Она спросила и тут же пожалела об этом. Вдруг он не сможет выговорить для нее эти слова! Может быть, он давно заметил ее молящий о любви взгляд и наконец решил сделать ей подарок. Подарок дочери на пятидесятилетие отца… Маша накрыла губы Павловского ладонью.

– Нет! Ничего не говори! – прошептала она. – Считай, что я об этом не спрашивала. Я больше никогда не спрошу! Клянусь!

Она легла на спину. Он склонился над ней, легким прикосновением скользнув по телу. Оно изогнулось дугой вслед его пальцам. Пожалуй, они с Павловским могли бы выступать с иллюзионом. Он приближал бы к ней ладони, а ее тело изгибалось бы виноградной лозой и пело бы самую вечную на земле песнь.

Разве так уж важно, любит ли ее Саша? Она его любит, и в этом все дело. Маша встала на колени и прижалась к нему, обняв за шею. Он слегка отстранился, и через минуту по ее коже побежали его губы, горячие и жадные. Она так и стояла на коленях, откинув назад голову и заложив за голову руки, а губы любимого человека упоительно медленно путешествовали по ее телу. Издав протяжный стон, Маша снова упала на те подушки, или одеяла, или одежду – то, что было разбросано по полу, и заплакала навзрыд.

– Что? Машенька? Что-то не так? Я обидел тебя? – испугался Павловский.

– Я… я никогда не была так счастлива, – всхлипывала она и, как ребенок, размазывала кулаками слезы пополам с дорогой косметикой, купленной тоже по случаю юбилея отца.

Павловский присел рядом с ней в позе скорчившегося мальчика Микеланджело.

– Я не имею права тебя любить, – после нескольких минут молчания проговорил он.

Маша помнила только что данную клятву и ни о чем не переспросила.

– Зато я имею право любить кого хочу! – сказала она. – А хочу я любить тебя! И никто не сможет мне запретить!

Она мягко, за плечи уложила его все на те же разбросанные вещи и отдала ему долг любви. Он смущался и пытался сказать что-то вроде: «Не надо», но в конце концов полностью отдался ее ласковым рукам и страстным поцелуям.

– Это черт знает что такое! – Виктор Юрьевич, отец Маши, не смог сдержать возмущения. – Ему же сто лет!

– Папа! Вы с ним одногодки! Почему ты врал гостям, что тебе пятьдесят? – рассмеялась Маша.

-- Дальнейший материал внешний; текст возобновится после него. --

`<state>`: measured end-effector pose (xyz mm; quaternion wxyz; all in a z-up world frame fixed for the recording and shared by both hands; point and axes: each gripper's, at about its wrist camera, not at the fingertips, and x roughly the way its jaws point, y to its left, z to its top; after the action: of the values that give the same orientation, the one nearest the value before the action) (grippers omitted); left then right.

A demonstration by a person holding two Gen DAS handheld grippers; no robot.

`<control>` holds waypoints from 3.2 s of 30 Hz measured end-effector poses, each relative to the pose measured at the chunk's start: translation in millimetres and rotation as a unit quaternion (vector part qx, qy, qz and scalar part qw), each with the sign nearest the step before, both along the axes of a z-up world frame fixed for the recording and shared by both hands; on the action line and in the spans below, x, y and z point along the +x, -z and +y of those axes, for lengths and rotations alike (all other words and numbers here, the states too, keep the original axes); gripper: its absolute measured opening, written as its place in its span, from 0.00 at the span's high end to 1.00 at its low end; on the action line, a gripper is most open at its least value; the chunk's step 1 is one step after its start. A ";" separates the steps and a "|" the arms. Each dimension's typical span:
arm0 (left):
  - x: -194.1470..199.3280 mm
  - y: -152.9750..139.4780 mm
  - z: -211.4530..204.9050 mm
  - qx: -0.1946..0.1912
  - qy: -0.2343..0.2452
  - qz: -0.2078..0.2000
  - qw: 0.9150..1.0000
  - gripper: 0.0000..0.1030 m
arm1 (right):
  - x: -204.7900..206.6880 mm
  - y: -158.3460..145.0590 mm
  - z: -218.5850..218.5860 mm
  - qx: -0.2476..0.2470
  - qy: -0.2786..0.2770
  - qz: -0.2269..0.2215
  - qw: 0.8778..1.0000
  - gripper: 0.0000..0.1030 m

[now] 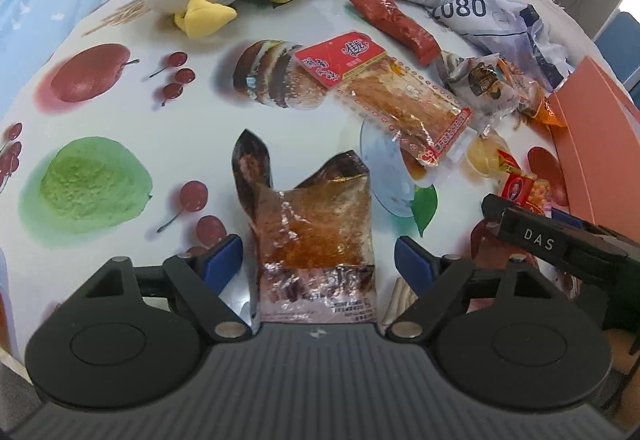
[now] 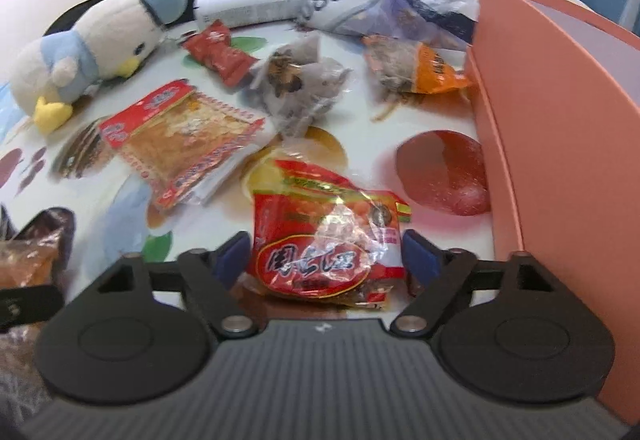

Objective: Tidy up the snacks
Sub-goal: 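Grasp the clear shrimp-chip bag with the left tool while the right grasps a red packet, then carry both snacks over the pink box and open both tools to drop them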

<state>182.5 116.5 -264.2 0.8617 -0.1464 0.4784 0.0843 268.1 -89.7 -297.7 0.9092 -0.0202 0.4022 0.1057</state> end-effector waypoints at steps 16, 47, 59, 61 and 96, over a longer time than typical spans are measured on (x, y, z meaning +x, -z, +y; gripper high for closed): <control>-7.1 -27.1 -10.4 -0.001 0.002 -0.002 1.000 0.54 | -26.9 -23.5 -4.8 0.026 -0.060 0.033 0.997 0.47; -56.3 -157.9 -114.6 -0.040 0.095 -0.059 0.993 0.54 | -119.4 -151.7 -95.4 0.059 -0.009 -0.068 0.996 0.49; -28.8 -183.8 -197.4 -0.063 0.172 -0.082 0.980 0.54 | -133.4 -175.4 -166.0 0.067 0.055 -0.085 0.993 0.49; -20.6 -185.5 -211.1 -0.060 0.180 -0.083 0.978 0.54 | -131.8 -176.3 -177.7 0.066 0.062 -0.086 0.992 0.49; 170.0 -92.8 -321.2 -0.072 0.264 0.002 0.962 0.53 | 20.4 -89.5 -263.3 0.085 0.123 0.027 0.988 0.46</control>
<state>352.5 -204.6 -171.5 0.8398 -0.0760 0.5064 -0.1806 288.6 -352.9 -208.3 0.9027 0.1095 0.4153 0.0274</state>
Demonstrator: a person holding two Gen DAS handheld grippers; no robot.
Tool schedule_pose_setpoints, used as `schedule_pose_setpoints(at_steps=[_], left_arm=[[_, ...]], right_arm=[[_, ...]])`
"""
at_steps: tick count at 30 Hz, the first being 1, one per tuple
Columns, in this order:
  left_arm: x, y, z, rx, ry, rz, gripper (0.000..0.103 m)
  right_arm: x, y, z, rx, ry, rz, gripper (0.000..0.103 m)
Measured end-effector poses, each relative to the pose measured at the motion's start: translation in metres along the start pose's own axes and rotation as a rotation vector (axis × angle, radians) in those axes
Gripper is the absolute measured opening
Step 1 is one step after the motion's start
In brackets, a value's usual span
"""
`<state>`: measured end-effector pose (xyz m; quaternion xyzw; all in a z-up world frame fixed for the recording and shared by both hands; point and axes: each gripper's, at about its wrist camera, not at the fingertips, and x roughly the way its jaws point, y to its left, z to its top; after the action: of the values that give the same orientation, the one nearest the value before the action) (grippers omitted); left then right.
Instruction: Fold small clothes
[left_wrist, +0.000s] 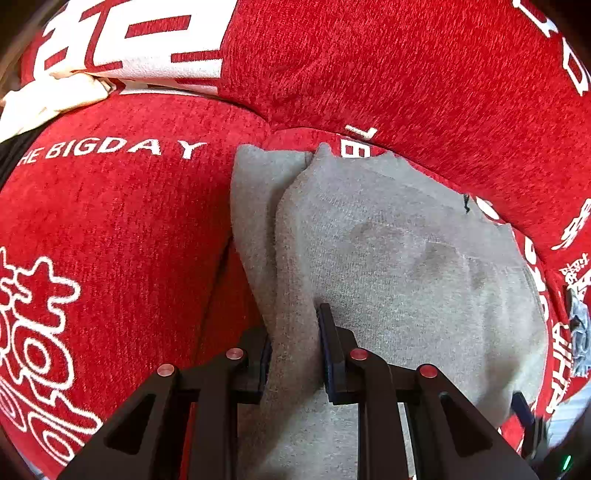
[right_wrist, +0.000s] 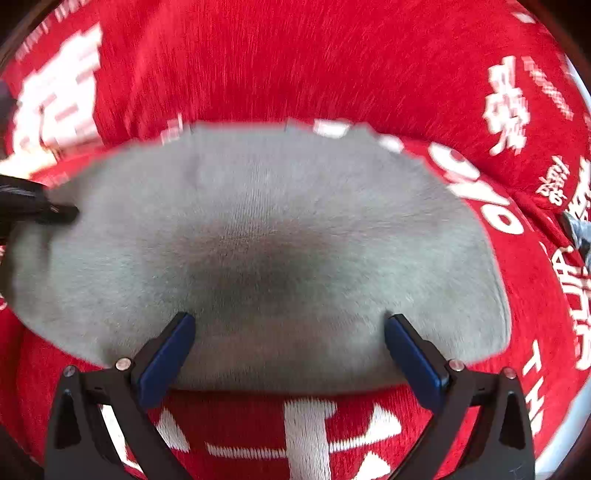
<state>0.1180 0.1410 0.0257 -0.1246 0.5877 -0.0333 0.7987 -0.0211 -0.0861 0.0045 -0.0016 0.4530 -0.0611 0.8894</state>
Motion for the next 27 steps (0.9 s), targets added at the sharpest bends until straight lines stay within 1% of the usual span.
schedule_pose_setpoints(at_steps=[2,3,4,5,7,8,9,10,11,12,14,15,18,21,23,25,27], left_arm=[[-0.005,-0.005,0.0,0.005,0.003,0.024,0.021],[-0.008,-0.009,0.0,0.014,-0.004,0.034,0.021],[-0.016,-0.015,-0.001,0.034,-0.023,0.049,0.021],[-0.022,-0.02,-0.002,0.049,-0.04,0.061,0.02],[-0.03,-0.029,-0.002,0.066,-0.056,0.078,0.02],[-0.032,-0.033,-0.001,0.071,-0.056,0.086,0.02],[-0.035,-0.038,0.0,0.074,-0.055,0.097,0.02],[-0.037,-0.043,0.001,0.076,-0.055,0.104,0.019],[-0.039,-0.047,0.001,0.078,-0.055,0.109,0.019],[-0.042,-0.052,0.0,0.083,-0.058,0.113,0.019],[-0.05,-0.064,-0.001,0.1,-0.062,0.12,0.019],[-0.053,-0.07,-0.001,0.107,-0.062,0.127,0.019],[-0.057,-0.099,0.002,0.116,-0.037,0.145,0.018],[-0.059,-0.132,0.005,0.139,-0.033,0.179,0.017],[-0.06,-0.164,0.004,0.182,-0.026,0.207,0.017],[-0.061,-0.197,0.001,0.213,-0.02,0.206,0.016],[-0.059,-0.222,0.0,0.228,-0.008,0.194,0.016]], right_arm=[[-0.004,0.0,-0.004,-0.034,-0.013,0.008,0.103],[-0.005,-0.003,0.001,-0.037,0.024,0.027,0.103],[-0.005,-0.007,0.007,-0.02,0.052,0.046,0.103],[-0.006,-0.011,0.01,0.004,0.055,0.053,0.103],[0.001,-0.016,0.013,0.027,0.05,0.035,0.103],[0.011,-0.015,0.012,0.003,0.08,0.038,0.103],[0.01,-0.013,0.014,-0.042,0.056,0.041,0.103],[0.01,-0.013,0.016,-0.072,0.068,0.045,0.103],[0.007,-0.016,0.021,-0.087,0.097,0.063,0.103],[0.003,-0.022,0.024,-0.074,0.097,0.071,0.103],[-0.011,-0.045,0.027,-0.028,0.05,0.06,0.103],[-0.014,-0.053,0.026,-0.014,0.041,0.055,0.103],[-0.02,-0.091,0.028,0.029,0.032,0.053,0.103],[-0.026,-0.127,0.026,0.048,0.011,0.015,0.103],[-0.029,-0.152,0.027,0.058,-0.01,-0.025,0.103],[-0.032,-0.177,0.024,0.089,-0.028,-0.049,0.103],[-0.031,-0.193,0.018,0.123,-0.033,-0.05,0.103]])
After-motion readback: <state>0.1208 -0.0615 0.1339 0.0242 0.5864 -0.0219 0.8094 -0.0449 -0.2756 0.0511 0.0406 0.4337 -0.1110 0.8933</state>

– Знаешь, мне не до смеха! Ты хоть в курсе, что он был женат уже три раза и что у него несметное количество отпрысков по всему городу? И это только та вершина айсберга, которая на поверхности! Я уверен, что у него куча женщин по всей стране, а детей и сосчитать нельзя!

– Папа! Мне все равно! Я люблю его! – жестко отрезала Маша.

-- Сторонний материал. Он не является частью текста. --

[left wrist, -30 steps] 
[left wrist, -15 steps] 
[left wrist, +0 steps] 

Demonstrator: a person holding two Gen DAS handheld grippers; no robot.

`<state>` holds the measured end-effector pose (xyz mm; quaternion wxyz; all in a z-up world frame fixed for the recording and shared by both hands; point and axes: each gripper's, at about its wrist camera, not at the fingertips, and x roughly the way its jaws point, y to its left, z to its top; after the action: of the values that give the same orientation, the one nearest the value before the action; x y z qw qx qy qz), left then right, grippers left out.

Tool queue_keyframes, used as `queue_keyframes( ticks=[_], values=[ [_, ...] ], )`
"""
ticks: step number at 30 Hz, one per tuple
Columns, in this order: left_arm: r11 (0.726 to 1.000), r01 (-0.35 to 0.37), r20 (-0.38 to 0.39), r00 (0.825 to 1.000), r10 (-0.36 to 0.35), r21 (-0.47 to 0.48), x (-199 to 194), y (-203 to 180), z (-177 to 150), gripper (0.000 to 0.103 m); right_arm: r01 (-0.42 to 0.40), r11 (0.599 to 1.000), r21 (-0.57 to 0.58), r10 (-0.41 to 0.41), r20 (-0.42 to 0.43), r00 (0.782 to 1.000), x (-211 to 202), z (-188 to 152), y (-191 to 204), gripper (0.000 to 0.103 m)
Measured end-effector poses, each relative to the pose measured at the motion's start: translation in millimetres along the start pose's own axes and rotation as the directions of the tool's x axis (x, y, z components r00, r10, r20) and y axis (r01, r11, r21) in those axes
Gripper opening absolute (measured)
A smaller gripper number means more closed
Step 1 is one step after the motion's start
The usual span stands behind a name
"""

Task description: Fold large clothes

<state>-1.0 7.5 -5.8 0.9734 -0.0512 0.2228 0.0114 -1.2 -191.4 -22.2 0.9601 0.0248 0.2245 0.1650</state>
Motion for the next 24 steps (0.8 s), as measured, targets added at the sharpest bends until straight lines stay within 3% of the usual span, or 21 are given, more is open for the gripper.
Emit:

– Ну и дура! Он бросит тебя, как трех своих предыдущих жен!

– Я ему не жена.

– Он все равно тебя бросит! Не понимаю, что бабы в нем находят: ни кожи, ни рожи! Одни зубы!

Виктор Юрьевич заглянул в глаза дочери и умоляюще проговорил:

– Маша, забудь о нем… пока не поздно!

– Уже поздно.

– Что значит поздно? – испугался отец. – Неужели… неужели ты уже… беременна… Вроде бы еще…

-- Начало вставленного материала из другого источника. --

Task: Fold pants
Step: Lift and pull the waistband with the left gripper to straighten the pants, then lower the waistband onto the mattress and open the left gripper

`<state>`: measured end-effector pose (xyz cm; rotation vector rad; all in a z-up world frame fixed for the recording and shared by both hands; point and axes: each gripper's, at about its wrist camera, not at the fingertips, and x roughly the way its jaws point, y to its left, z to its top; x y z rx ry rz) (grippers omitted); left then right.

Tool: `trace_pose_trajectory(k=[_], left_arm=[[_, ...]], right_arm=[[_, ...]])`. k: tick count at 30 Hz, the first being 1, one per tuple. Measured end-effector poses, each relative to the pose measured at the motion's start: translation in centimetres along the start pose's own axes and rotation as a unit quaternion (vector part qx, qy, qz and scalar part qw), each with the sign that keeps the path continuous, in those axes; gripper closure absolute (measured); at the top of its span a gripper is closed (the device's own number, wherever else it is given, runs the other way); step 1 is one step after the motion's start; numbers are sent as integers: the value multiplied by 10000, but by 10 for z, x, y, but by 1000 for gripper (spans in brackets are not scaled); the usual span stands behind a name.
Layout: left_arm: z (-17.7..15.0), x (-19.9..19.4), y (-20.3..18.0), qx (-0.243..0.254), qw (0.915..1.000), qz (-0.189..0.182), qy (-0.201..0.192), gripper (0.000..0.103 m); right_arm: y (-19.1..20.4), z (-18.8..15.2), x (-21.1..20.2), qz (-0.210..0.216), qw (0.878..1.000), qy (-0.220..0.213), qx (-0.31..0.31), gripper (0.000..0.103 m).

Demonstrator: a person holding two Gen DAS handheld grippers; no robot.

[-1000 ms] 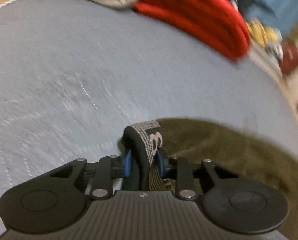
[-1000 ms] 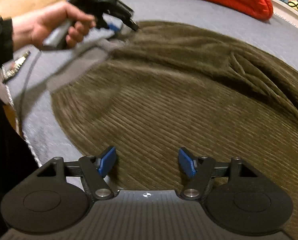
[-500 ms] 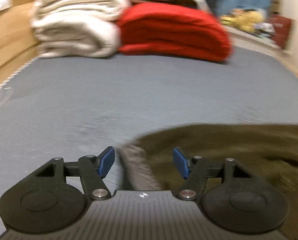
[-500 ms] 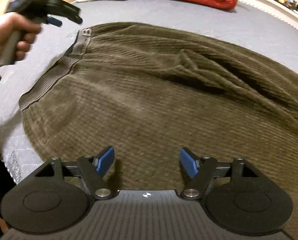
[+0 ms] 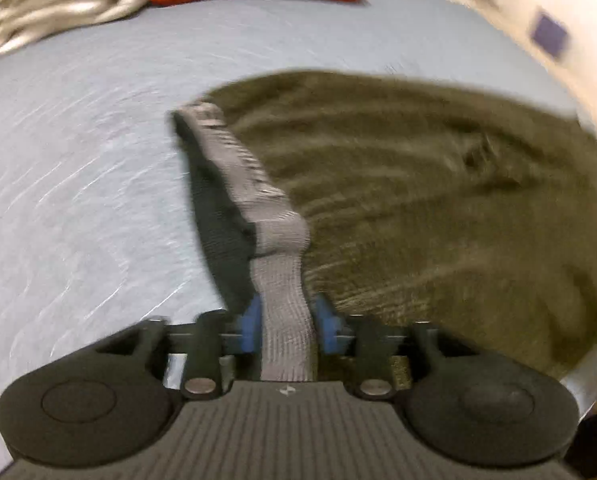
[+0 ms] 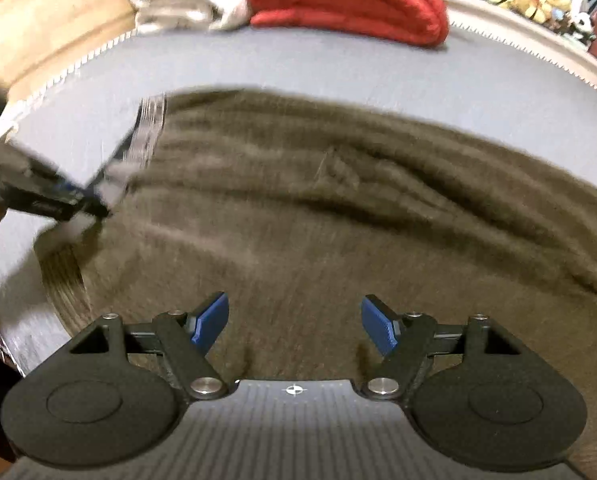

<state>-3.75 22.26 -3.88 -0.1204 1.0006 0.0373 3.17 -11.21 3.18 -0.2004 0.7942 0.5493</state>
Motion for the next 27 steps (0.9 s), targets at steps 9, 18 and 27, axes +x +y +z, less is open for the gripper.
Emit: trace_pose_trajectory(k=[9, 18, 27], left_arm=[[-8, 16, 15, -710, 9961, 64, 524, 38], [-15, 10, 1, 376, 9932, 1081, 229, 103], [12, -24, -38, 631, 9896, 757, -1046, 64]], right_arm=[[-84, 27, -67, -473, 9912, -1047, 664, 21], [-149, 9, -71, -739, 9825, -1043, 1357, 21], [-150, -4, -65, -762, 9819, -904, 1479, 21]])
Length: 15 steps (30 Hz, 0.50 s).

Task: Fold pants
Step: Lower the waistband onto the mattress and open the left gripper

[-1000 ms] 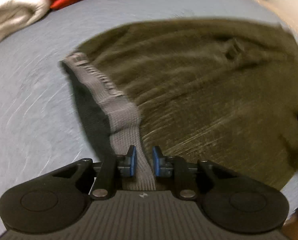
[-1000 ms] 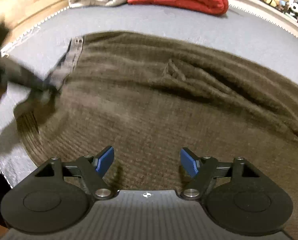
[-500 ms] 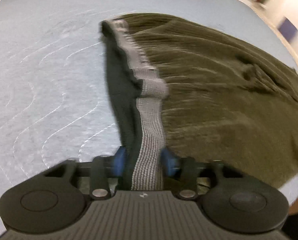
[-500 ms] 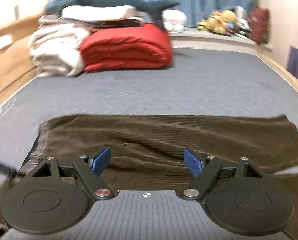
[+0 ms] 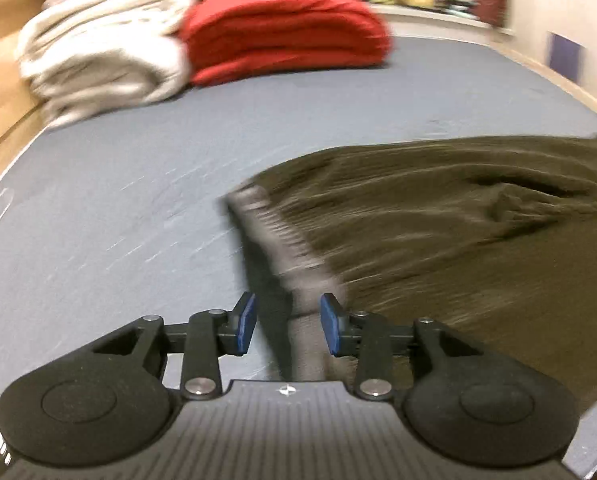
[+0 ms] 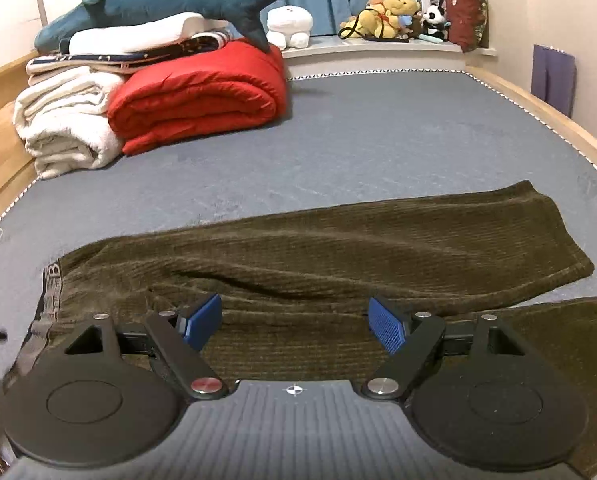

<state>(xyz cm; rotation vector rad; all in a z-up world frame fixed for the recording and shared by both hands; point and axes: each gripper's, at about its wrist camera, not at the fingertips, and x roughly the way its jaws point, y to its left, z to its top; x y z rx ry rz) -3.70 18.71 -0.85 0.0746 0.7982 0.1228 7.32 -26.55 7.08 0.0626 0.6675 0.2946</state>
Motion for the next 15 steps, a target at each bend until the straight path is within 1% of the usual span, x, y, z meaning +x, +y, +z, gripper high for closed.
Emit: trace_pose_trajectory(k=[3, 6, 8, 11, 15], left_arm=[[6, 9, -31, 371, 9985, -392, 131, 64], [9, 20, -57, 704, 9957, -555, 229, 64], [8, 22, -65, 797, 9944, -626, 291, 64], [7, 40, -73, 727, 9943, -681, 366, 64], [16, 40, -70, 436, 9961, -688, 351, 64]], right_arm=[[8, -2, 4, -3, 9999, 16, -105, 21], [14, -4, 7, -35, 9998, 59, -211, 21], [16, -6, 9, -64, 9996, 85, -268, 21], [18, -9, 13, -83, 9994, 113, -314, 21], [17, -12, 16, -136, 9992, 113, -361, 21]])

– Папа! – Маша с укором посмотрела на отца. – Разумеется, я еще не беременна. Но мне непонятно, почему тебя это так пугает. Мне не пятнадцать лет! Общественное мнение возмущено не будет! И предохраняться я не собираюсь!

– Маша! Ты знаешь, я мечтаю о том, чтобы ты наконец устроила личную жизнь и родила мне внуков, но… не Сашкиных же детей!

– Ты не сможешь их полюбить?

– Нет! То есть я не знаю! Дело не в этом! Дело в Сашке! Как он посмел?! Старый козел!!!

– Пап! Он не старый… Он… солнечный! – счастливо рассмеялась Маша.

– Гад он! Мы еще поговорим с ним по душам! Этого ты не можешь мне запретить! Мы с ним… знаешь ли… еще до тебя… В общем, он у меня еще свое получит! Казанова! Но, разумеется, не сейчас… Все, побежал…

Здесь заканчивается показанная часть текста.